WHAT THE EXERCISE ASKS >>
For the string "radians", work out how many lines of the data contain it and give that number with nothing added.
####
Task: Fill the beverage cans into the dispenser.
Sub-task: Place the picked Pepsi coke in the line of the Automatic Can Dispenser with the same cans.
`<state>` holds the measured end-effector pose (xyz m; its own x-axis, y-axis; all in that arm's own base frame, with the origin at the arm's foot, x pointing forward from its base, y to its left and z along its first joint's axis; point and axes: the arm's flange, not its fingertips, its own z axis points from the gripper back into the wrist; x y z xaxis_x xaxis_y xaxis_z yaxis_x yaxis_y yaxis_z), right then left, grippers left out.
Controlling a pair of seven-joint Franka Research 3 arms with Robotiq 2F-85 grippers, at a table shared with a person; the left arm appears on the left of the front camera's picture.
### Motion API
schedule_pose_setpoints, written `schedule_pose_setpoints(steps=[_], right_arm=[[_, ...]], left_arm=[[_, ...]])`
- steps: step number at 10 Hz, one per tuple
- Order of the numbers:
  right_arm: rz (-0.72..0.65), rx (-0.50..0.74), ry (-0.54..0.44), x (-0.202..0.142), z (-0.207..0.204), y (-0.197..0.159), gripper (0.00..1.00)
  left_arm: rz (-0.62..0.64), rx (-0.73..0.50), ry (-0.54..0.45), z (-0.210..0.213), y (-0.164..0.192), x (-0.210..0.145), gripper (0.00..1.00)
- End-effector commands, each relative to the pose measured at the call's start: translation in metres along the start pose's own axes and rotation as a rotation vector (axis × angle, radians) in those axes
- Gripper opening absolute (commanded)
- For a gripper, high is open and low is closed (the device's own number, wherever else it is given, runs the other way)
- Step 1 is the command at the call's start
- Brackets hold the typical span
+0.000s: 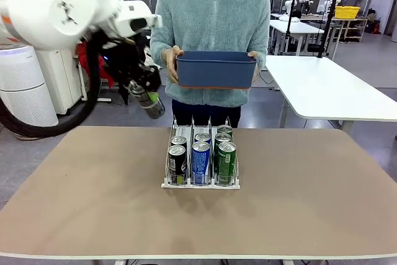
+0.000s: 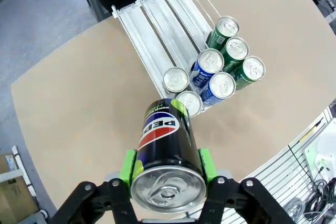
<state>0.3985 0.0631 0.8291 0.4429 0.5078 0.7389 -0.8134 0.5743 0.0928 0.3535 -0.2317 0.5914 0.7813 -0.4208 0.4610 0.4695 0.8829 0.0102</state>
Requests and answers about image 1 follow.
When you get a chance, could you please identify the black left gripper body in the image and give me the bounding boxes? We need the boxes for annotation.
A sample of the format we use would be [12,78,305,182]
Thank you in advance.
[104,34,148,86]

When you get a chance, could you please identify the dark black text beverage can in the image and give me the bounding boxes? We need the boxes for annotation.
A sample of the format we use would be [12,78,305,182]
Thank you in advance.
[136,89,166,120]

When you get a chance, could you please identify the blue plastic bin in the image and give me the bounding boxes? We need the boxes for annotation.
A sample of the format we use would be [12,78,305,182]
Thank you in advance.
[176,50,257,89]

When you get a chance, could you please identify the dark green beverage can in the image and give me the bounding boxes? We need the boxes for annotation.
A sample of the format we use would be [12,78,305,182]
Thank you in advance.
[218,141,238,185]

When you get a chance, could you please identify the blue beverage can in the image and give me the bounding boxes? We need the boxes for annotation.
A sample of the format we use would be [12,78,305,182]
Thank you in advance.
[191,141,212,185]
[194,132,212,145]

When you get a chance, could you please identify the person's right hand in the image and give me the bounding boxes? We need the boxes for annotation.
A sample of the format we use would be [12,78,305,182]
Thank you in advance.
[166,45,184,84]

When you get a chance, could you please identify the person's left hand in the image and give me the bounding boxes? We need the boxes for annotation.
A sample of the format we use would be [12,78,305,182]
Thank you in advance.
[247,50,263,84]

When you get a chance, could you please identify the orange jacket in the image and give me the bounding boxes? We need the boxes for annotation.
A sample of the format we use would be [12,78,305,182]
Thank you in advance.
[76,41,116,89]

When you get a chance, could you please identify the black trousers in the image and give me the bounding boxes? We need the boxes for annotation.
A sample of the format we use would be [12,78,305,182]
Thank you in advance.
[172,99,242,128]

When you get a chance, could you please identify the white cabinet desk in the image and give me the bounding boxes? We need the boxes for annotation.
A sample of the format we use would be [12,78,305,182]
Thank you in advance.
[35,46,84,115]

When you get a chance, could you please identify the black can with yellow base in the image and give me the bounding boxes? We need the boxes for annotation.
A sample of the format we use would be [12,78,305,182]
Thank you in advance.
[167,145,187,185]

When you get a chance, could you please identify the person in teal fleece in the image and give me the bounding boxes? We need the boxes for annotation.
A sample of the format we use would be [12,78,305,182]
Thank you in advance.
[150,0,271,106]

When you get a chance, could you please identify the white cylindrical air purifier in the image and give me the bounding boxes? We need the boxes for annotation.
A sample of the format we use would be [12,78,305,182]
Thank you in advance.
[0,44,59,141]

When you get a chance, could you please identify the black tripod stand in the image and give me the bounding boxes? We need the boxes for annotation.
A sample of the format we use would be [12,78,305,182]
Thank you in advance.
[316,0,342,58]
[284,0,299,52]

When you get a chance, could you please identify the white background table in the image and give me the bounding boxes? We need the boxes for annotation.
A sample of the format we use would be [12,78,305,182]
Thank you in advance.
[269,18,326,57]

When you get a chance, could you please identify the large white side table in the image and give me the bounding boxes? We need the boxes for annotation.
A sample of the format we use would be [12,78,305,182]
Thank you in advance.
[265,55,397,133]

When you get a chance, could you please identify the yellow plastic crate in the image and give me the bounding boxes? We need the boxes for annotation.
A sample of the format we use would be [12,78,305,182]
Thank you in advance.
[334,5,362,19]

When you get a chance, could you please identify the wooden shelf table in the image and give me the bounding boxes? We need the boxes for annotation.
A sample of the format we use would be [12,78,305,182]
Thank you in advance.
[331,16,369,42]

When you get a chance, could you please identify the black left arm cable sleeve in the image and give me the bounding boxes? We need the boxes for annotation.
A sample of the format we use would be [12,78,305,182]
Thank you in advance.
[0,34,104,139]

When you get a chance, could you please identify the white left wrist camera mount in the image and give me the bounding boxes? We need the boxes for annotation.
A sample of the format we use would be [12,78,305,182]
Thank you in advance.
[150,14,164,30]

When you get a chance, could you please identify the white wire can dispenser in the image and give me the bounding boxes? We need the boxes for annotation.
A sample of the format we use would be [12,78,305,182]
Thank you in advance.
[161,115,241,190]

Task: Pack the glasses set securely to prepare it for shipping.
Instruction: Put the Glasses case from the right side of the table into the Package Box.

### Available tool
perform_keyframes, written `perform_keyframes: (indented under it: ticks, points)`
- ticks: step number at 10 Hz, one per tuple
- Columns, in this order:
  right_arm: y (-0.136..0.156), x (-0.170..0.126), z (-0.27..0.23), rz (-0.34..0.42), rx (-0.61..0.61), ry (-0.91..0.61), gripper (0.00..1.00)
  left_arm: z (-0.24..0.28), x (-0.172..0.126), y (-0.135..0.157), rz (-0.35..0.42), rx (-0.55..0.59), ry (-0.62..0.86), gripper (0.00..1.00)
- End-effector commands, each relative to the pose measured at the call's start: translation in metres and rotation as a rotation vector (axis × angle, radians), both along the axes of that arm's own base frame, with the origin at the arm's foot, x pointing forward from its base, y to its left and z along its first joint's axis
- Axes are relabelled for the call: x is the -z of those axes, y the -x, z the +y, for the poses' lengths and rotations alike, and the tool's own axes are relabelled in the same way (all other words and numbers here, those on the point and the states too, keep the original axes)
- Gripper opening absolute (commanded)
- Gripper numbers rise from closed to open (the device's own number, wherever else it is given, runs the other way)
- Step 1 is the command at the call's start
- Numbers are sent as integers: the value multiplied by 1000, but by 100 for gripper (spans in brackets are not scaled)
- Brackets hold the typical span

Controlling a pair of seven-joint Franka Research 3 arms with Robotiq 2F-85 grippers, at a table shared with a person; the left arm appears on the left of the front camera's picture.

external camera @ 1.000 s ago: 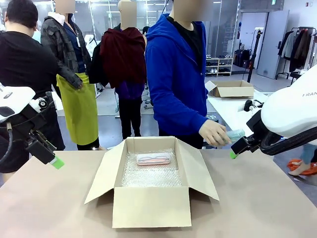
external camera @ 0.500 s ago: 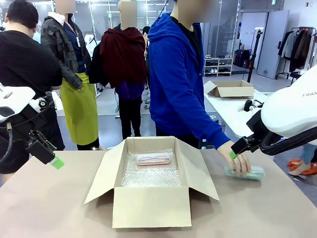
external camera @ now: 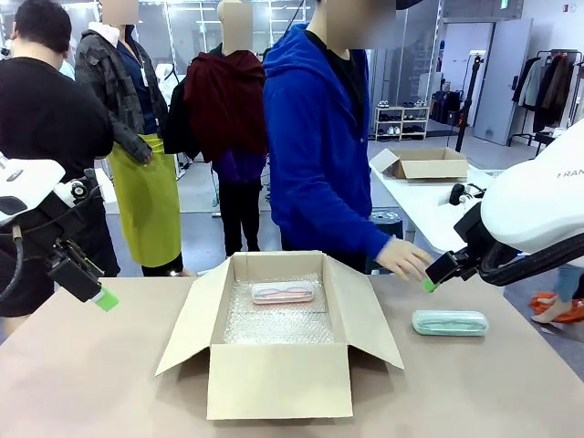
####
EXERCISE SOLUTION >>
2